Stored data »
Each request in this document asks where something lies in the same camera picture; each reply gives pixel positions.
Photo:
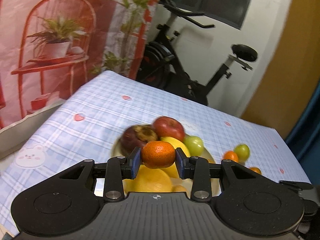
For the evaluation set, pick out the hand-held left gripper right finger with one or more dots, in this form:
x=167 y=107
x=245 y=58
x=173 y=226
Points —
x=181 y=163

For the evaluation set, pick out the blue curtain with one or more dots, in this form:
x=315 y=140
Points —
x=312 y=120

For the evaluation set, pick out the red apple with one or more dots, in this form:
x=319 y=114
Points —
x=167 y=127

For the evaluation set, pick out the small yellow fruit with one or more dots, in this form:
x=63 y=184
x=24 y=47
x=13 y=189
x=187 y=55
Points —
x=180 y=188

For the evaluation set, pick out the green round fruit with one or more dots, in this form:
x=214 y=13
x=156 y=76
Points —
x=194 y=145
x=242 y=151

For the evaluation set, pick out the purple mangosteen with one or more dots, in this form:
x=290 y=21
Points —
x=132 y=137

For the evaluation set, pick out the dark orange tangerine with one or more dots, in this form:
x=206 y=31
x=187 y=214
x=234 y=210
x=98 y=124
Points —
x=158 y=154

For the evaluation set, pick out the printed backdrop cloth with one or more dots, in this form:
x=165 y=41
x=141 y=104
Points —
x=62 y=17

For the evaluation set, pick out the dark window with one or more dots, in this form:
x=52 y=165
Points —
x=220 y=0

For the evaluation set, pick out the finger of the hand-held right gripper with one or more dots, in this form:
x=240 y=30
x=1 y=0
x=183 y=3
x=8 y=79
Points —
x=296 y=185

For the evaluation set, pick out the wooden panel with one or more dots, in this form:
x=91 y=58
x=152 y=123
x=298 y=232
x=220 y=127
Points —
x=287 y=80

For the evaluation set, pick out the black exercise bike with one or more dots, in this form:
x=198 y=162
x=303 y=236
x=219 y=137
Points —
x=175 y=62

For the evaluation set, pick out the cream round plate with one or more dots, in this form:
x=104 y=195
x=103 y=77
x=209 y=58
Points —
x=215 y=186

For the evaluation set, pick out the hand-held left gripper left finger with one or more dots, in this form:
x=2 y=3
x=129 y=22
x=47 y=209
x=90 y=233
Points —
x=135 y=163

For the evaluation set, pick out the yellow lemon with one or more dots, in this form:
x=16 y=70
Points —
x=175 y=142
x=150 y=180

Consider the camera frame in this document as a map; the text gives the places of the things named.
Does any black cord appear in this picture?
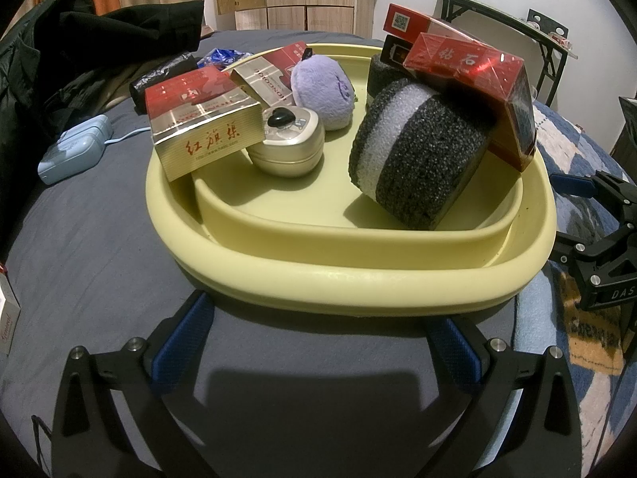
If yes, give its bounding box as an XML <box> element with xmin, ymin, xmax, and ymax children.
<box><xmin>30</xmin><ymin>413</ymin><xmax>57</xmax><ymax>464</ymax></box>

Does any black speckled foam cylinder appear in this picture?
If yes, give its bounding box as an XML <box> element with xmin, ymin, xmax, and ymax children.
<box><xmin>347</xmin><ymin>78</ymin><xmax>500</xmax><ymax>231</ymax></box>
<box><xmin>367</xmin><ymin>51</ymin><xmax>417</xmax><ymax>111</ymax></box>

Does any black folding table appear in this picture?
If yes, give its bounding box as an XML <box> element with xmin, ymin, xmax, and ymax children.
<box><xmin>426</xmin><ymin>0</ymin><xmax>581</xmax><ymax>108</ymax></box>

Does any yellow plastic basin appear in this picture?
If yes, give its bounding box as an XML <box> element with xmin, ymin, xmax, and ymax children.
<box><xmin>145</xmin><ymin>41</ymin><xmax>557</xmax><ymax>316</ymax></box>

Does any black box with holes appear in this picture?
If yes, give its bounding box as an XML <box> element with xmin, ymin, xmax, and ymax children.
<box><xmin>527</xmin><ymin>8</ymin><xmax>569</xmax><ymax>31</ymax></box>

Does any purple round plush toy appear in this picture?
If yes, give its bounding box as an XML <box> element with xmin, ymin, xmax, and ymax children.
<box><xmin>289</xmin><ymin>48</ymin><xmax>356</xmax><ymax>131</ymax></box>

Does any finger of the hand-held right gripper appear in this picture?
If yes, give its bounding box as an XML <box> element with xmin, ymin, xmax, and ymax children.
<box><xmin>554</xmin><ymin>218</ymin><xmax>637</xmax><ymax>272</ymax></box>
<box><xmin>549</xmin><ymin>171</ymin><xmax>637</xmax><ymax>220</ymax></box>

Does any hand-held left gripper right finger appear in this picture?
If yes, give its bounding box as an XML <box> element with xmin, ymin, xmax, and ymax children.
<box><xmin>417</xmin><ymin>315</ymin><xmax>584</xmax><ymax>478</ymax></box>

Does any shiny red carton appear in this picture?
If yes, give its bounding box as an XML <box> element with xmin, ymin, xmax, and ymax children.
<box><xmin>403</xmin><ymin>31</ymin><xmax>539</xmax><ymax>173</ymax></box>

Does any small silver tin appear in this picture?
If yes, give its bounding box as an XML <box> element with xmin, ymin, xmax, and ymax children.
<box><xmin>247</xmin><ymin>106</ymin><xmax>327</xmax><ymax>178</ymax></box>

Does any blue snack packet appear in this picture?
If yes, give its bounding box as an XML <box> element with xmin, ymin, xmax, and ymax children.
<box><xmin>196</xmin><ymin>47</ymin><xmax>255</xmax><ymax>69</ymax></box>

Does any dark brown red box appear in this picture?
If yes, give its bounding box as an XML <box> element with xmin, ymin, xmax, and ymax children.
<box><xmin>383</xmin><ymin>34</ymin><xmax>420</xmax><ymax>69</ymax></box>

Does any red white gold cigarette pack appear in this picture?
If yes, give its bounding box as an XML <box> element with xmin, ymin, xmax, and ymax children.
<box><xmin>229</xmin><ymin>41</ymin><xmax>312</xmax><ymax>111</ymax></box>

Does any black jacket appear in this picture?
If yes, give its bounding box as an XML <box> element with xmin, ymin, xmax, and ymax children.
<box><xmin>0</xmin><ymin>0</ymin><xmax>206</xmax><ymax>128</ymax></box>

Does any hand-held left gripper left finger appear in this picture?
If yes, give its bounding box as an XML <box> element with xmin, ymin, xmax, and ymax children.
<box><xmin>50</xmin><ymin>290</ymin><xmax>216</xmax><ymax>478</ymax></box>

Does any light blue cable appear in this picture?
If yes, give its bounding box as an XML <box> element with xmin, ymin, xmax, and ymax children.
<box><xmin>102</xmin><ymin>126</ymin><xmax>151</xmax><ymax>148</ymax></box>

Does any red gold cigarette box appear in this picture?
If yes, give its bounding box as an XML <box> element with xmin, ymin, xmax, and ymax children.
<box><xmin>144</xmin><ymin>67</ymin><xmax>265</xmax><ymax>183</ymax></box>

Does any black pouch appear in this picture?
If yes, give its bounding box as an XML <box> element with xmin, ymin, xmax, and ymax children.
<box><xmin>129</xmin><ymin>52</ymin><xmax>199</xmax><ymax>111</ymax></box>

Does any red cigarette box square code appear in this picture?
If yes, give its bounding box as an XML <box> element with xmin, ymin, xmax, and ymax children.
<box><xmin>381</xmin><ymin>3</ymin><xmax>477</xmax><ymax>46</ymax></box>

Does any light blue power adapter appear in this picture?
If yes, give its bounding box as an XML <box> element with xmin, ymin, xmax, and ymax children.
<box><xmin>37</xmin><ymin>114</ymin><xmax>113</xmax><ymax>186</ymax></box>

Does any dark object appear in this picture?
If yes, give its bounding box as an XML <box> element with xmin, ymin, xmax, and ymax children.
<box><xmin>609</xmin><ymin>95</ymin><xmax>637</xmax><ymax>161</ymax></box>

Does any blue white checkered blanket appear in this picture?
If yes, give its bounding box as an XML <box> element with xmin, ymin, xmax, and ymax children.
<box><xmin>512</xmin><ymin>98</ymin><xmax>637</xmax><ymax>478</ymax></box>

About this task » Exact wording is required throughout: write out all the records, but no pictures.

Task response »
Each request in this document asks where something lies in the same camera picture; each reply gives pixel positions.
Photo:
For the evaluation set, pick out the hand-held left gripper right finger with one or more dots, in this form:
x=167 y=107
x=245 y=58
x=173 y=226
Points —
x=181 y=163

For the evaluation set, pick out the blue curtain with one or more dots, in this form:
x=315 y=140
Points —
x=312 y=120

For the evaluation set, pick out the red apple with one or more dots, in this form:
x=319 y=114
Points —
x=167 y=127

For the evaluation set, pick out the small yellow fruit with one or more dots, in this form:
x=63 y=184
x=24 y=47
x=13 y=189
x=187 y=55
Points —
x=180 y=188

For the evaluation set, pick out the green round fruit with one or more dots, in this form:
x=214 y=13
x=156 y=76
Points —
x=194 y=145
x=242 y=151

For the evaluation set, pick out the purple mangosteen with one or more dots, in this form:
x=290 y=21
Points —
x=132 y=137

For the evaluation set, pick out the dark orange tangerine with one or more dots, in this form:
x=206 y=31
x=187 y=214
x=234 y=210
x=98 y=124
Points —
x=158 y=154

For the evaluation set, pick out the printed backdrop cloth with one or more dots, in this form:
x=165 y=41
x=141 y=104
Points —
x=62 y=17

For the evaluation set, pick out the dark window with one or more dots, in this form:
x=52 y=165
Points —
x=220 y=0

For the evaluation set, pick out the finger of the hand-held right gripper with one or more dots, in this form:
x=240 y=30
x=1 y=0
x=183 y=3
x=8 y=79
Points —
x=296 y=185

For the evaluation set, pick out the wooden panel with one or more dots, in this form:
x=91 y=58
x=152 y=123
x=298 y=232
x=220 y=127
Points —
x=287 y=80

For the evaluation set, pick out the black exercise bike with one or more dots, in this form:
x=198 y=162
x=303 y=236
x=219 y=137
Points —
x=175 y=62

For the evaluation set, pick out the cream round plate with one or more dots, in this form:
x=104 y=195
x=103 y=77
x=209 y=58
Points —
x=215 y=186

For the evaluation set, pick out the hand-held left gripper left finger with one or more dots, in this form:
x=2 y=3
x=129 y=22
x=47 y=209
x=90 y=233
Points —
x=135 y=163

For the evaluation set, pick out the yellow lemon with one or more dots, in this form:
x=16 y=70
Points —
x=175 y=142
x=150 y=180

Consider the camera frame in this document as a map; the text gives the places of the things named.
Does any black cord appear in this picture?
If yes, give its bounding box as an XML <box> element with xmin, ymin, xmax, and ymax children.
<box><xmin>30</xmin><ymin>413</ymin><xmax>57</xmax><ymax>464</ymax></box>

Does any black speckled foam cylinder appear in this picture?
If yes, give its bounding box as an XML <box> element with xmin, ymin, xmax, and ymax children.
<box><xmin>347</xmin><ymin>78</ymin><xmax>500</xmax><ymax>231</ymax></box>
<box><xmin>367</xmin><ymin>51</ymin><xmax>417</xmax><ymax>111</ymax></box>

Does any black folding table appear in this picture?
If yes, give its bounding box as an XML <box> element with xmin, ymin, xmax, and ymax children.
<box><xmin>426</xmin><ymin>0</ymin><xmax>581</xmax><ymax>108</ymax></box>

Does any yellow plastic basin appear in this picture?
If yes, give its bounding box as an XML <box> element with xmin, ymin, xmax, and ymax children.
<box><xmin>145</xmin><ymin>41</ymin><xmax>557</xmax><ymax>316</ymax></box>

Does any black box with holes appear in this picture?
If yes, give its bounding box as an XML <box> element with xmin, ymin, xmax, and ymax children.
<box><xmin>527</xmin><ymin>8</ymin><xmax>569</xmax><ymax>31</ymax></box>

Does any purple round plush toy appear in this picture?
If yes, give its bounding box as an XML <box> element with xmin, ymin, xmax, and ymax children.
<box><xmin>289</xmin><ymin>48</ymin><xmax>356</xmax><ymax>131</ymax></box>

Does any finger of the hand-held right gripper appear in this picture?
If yes, give its bounding box as an XML <box> element with xmin, ymin, xmax, and ymax children.
<box><xmin>554</xmin><ymin>218</ymin><xmax>637</xmax><ymax>272</ymax></box>
<box><xmin>549</xmin><ymin>171</ymin><xmax>637</xmax><ymax>220</ymax></box>

Does any hand-held left gripper right finger appear in this picture?
If yes, give its bounding box as an XML <box> element with xmin, ymin, xmax, and ymax children.
<box><xmin>417</xmin><ymin>315</ymin><xmax>584</xmax><ymax>478</ymax></box>

Does any shiny red carton appear in this picture?
If yes, give its bounding box as an XML <box> element with xmin, ymin, xmax, and ymax children.
<box><xmin>403</xmin><ymin>31</ymin><xmax>539</xmax><ymax>173</ymax></box>

Does any small silver tin appear in this picture?
If yes, give its bounding box as an XML <box> element with xmin, ymin, xmax, and ymax children.
<box><xmin>247</xmin><ymin>106</ymin><xmax>327</xmax><ymax>178</ymax></box>

Does any blue snack packet appear in this picture?
If yes, give its bounding box as an XML <box> element with xmin, ymin, xmax, and ymax children.
<box><xmin>196</xmin><ymin>47</ymin><xmax>255</xmax><ymax>69</ymax></box>

Does any dark brown red box appear in this picture?
If yes, give its bounding box as an XML <box> element with xmin, ymin, xmax, and ymax children.
<box><xmin>383</xmin><ymin>34</ymin><xmax>420</xmax><ymax>69</ymax></box>

Does any red white gold cigarette pack appear in this picture?
If yes, give its bounding box as an XML <box> element with xmin, ymin, xmax, and ymax children.
<box><xmin>229</xmin><ymin>41</ymin><xmax>312</xmax><ymax>111</ymax></box>

Does any black jacket appear in this picture?
If yes, give its bounding box as an XML <box> element with xmin, ymin, xmax, and ymax children.
<box><xmin>0</xmin><ymin>0</ymin><xmax>206</xmax><ymax>128</ymax></box>

Does any hand-held left gripper left finger appear in this picture?
If yes, give its bounding box as an XML <box> element with xmin, ymin, xmax, and ymax children.
<box><xmin>50</xmin><ymin>290</ymin><xmax>216</xmax><ymax>478</ymax></box>

Does any light blue cable appear in this picture?
If yes, give its bounding box as an XML <box> element with xmin, ymin, xmax, and ymax children.
<box><xmin>102</xmin><ymin>126</ymin><xmax>151</xmax><ymax>148</ymax></box>

Does any red gold cigarette box appear in this picture?
If yes, give its bounding box as an XML <box> element with xmin, ymin, xmax, and ymax children.
<box><xmin>144</xmin><ymin>67</ymin><xmax>265</xmax><ymax>183</ymax></box>

Does any black pouch appear in this picture?
If yes, give its bounding box as an XML <box> element with xmin, ymin, xmax, and ymax children.
<box><xmin>129</xmin><ymin>52</ymin><xmax>199</xmax><ymax>111</ymax></box>

Does any red cigarette box square code appear in this picture?
If yes, give its bounding box as an XML <box> element with xmin, ymin, xmax, and ymax children.
<box><xmin>381</xmin><ymin>3</ymin><xmax>477</xmax><ymax>46</ymax></box>

Does any light blue power adapter appear in this picture?
If yes, give its bounding box as an XML <box> element with xmin, ymin, xmax, and ymax children.
<box><xmin>37</xmin><ymin>114</ymin><xmax>113</xmax><ymax>186</ymax></box>

Does any dark object appear in this picture?
If yes, give its bounding box as an XML <box> element with xmin, ymin, xmax, and ymax children.
<box><xmin>609</xmin><ymin>95</ymin><xmax>637</xmax><ymax>161</ymax></box>

Does any blue white checkered blanket appear in this picture?
If yes, give its bounding box as an XML <box> element with xmin, ymin, xmax, and ymax children.
<box><xmin>512</xmin><ymin>98</ymin><xmax>637</xmax><ymax>478</ymax></box>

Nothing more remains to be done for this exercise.